◆ **PROMPT**: Restate word for word the lines of the data below, from the first through the one that has "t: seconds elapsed".

[Data excerpts]
***
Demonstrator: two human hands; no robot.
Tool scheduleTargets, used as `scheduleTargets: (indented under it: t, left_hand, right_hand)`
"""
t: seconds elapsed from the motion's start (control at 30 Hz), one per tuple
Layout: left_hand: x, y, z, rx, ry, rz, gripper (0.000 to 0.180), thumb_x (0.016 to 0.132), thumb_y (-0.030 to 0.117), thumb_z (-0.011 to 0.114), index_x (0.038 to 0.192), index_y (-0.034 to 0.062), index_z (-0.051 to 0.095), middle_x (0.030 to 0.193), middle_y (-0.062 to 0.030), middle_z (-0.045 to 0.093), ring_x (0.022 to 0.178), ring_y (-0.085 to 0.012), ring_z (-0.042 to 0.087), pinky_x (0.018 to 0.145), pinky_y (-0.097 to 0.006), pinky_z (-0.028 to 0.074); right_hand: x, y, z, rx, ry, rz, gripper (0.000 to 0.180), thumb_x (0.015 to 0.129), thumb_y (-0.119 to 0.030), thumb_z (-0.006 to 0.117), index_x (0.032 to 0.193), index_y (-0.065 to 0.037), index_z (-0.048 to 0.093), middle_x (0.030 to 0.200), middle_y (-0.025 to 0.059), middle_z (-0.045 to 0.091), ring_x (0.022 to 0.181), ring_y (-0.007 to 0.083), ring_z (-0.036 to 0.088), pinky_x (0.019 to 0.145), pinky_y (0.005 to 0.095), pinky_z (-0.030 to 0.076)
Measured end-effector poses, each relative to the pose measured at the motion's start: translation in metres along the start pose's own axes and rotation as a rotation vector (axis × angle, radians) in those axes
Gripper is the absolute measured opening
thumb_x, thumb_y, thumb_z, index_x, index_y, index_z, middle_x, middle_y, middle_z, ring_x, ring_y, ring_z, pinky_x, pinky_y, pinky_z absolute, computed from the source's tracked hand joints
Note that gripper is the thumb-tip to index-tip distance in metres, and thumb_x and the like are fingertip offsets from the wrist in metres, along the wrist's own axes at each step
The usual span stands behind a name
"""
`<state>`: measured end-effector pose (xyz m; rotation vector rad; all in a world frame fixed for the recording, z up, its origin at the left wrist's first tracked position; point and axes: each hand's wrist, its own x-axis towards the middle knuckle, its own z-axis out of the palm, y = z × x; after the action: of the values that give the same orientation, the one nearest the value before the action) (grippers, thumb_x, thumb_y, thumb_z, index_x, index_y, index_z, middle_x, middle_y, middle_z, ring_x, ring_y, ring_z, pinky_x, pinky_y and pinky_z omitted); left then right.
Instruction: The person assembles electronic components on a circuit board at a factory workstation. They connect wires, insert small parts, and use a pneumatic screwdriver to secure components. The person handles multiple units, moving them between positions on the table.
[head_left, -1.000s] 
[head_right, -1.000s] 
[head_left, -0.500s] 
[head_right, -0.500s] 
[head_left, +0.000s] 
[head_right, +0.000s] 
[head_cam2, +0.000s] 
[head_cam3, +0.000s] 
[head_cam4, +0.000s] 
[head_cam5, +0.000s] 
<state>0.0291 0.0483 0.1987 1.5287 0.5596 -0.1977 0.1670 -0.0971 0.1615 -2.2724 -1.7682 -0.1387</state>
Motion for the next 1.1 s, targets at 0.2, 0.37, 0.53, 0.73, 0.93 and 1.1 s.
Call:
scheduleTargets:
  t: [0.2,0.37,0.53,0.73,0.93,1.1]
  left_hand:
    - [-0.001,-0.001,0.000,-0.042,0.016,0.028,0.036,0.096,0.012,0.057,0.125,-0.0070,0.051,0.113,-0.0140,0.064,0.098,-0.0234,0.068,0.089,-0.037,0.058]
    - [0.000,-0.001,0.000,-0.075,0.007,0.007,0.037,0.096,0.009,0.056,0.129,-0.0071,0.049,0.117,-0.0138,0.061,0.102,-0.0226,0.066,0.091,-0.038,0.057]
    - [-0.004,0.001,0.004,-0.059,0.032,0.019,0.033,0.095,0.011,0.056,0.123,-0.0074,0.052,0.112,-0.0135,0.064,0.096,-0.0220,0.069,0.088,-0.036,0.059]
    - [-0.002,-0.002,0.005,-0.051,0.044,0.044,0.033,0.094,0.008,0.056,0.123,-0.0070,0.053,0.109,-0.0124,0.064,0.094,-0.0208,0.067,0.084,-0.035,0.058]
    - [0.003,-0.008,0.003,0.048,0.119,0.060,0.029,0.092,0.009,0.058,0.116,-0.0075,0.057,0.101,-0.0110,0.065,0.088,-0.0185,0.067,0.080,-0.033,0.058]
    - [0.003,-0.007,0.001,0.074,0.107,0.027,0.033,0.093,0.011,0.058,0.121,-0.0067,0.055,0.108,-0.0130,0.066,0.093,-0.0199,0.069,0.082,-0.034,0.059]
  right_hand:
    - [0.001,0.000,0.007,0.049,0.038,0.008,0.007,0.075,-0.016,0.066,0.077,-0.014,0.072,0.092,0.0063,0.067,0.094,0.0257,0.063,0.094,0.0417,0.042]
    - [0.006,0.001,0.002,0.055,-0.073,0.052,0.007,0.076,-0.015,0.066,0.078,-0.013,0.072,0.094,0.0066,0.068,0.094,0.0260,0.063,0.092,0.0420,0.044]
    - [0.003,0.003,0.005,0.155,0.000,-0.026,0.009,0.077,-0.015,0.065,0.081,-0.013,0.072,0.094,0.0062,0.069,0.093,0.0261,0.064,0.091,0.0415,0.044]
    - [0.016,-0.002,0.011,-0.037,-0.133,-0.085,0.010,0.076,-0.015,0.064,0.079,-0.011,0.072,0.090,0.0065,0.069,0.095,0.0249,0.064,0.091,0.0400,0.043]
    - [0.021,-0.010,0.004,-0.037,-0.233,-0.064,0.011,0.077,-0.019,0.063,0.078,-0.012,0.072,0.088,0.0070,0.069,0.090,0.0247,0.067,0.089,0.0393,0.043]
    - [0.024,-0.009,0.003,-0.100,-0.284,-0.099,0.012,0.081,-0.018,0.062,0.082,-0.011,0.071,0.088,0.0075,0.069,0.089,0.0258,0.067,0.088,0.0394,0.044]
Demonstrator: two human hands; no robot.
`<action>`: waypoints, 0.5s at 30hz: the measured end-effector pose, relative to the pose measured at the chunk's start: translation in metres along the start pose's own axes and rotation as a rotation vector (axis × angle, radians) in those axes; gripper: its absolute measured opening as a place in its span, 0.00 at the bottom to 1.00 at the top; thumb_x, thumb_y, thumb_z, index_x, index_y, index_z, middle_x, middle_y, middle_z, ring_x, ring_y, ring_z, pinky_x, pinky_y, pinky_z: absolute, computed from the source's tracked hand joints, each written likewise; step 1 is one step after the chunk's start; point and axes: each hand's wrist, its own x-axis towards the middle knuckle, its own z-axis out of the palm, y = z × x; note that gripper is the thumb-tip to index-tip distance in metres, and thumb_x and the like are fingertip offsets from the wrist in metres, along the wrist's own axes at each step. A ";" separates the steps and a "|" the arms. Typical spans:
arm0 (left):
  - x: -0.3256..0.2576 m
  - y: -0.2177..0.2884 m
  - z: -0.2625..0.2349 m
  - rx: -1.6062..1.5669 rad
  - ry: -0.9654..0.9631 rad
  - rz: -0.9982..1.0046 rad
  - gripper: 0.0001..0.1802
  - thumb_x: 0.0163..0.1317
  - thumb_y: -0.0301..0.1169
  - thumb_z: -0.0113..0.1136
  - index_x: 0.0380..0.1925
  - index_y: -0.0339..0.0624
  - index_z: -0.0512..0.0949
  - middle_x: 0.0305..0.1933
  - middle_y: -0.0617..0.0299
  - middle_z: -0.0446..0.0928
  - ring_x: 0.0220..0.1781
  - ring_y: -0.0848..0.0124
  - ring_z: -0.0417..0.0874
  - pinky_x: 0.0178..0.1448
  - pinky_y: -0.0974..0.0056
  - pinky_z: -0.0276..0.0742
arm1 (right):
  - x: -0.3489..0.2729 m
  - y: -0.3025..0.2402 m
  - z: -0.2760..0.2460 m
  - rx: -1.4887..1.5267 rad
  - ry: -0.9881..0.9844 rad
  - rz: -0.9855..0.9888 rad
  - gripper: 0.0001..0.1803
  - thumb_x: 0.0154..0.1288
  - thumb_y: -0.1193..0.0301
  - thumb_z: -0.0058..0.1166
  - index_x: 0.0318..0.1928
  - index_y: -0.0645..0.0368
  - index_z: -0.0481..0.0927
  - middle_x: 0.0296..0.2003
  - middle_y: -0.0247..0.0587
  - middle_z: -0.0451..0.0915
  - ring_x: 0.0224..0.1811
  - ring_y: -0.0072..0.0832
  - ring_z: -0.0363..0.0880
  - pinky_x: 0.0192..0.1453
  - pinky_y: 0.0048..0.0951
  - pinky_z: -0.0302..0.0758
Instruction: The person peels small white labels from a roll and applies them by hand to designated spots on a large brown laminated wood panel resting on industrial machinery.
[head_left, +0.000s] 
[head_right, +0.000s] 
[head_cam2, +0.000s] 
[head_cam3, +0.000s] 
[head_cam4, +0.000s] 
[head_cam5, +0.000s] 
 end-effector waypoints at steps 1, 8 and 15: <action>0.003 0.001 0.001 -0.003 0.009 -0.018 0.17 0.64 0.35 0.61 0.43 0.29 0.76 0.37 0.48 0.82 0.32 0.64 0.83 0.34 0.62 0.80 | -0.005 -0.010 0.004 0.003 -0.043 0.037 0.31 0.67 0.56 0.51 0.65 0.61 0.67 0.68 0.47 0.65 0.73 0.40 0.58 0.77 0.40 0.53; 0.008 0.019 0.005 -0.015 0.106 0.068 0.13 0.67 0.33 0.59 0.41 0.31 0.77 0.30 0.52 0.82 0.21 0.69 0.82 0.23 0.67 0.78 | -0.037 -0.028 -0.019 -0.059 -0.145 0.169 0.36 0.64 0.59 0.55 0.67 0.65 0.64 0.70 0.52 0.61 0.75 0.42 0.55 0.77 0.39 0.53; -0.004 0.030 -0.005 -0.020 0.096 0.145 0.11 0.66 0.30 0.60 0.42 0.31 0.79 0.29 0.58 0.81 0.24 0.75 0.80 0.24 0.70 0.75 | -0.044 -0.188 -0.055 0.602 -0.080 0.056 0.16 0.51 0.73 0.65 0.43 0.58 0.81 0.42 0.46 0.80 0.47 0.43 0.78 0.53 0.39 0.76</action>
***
◆ **ANSWER**:
Demonstrator: two human hands; no robot.
Tool scheduleTargets, used as `scheduleTargets: (indented under it: t, left_hand, right_hand)`
"""
t: seconds elapsed from the motion's start (control at 30 Hz), one per tuple

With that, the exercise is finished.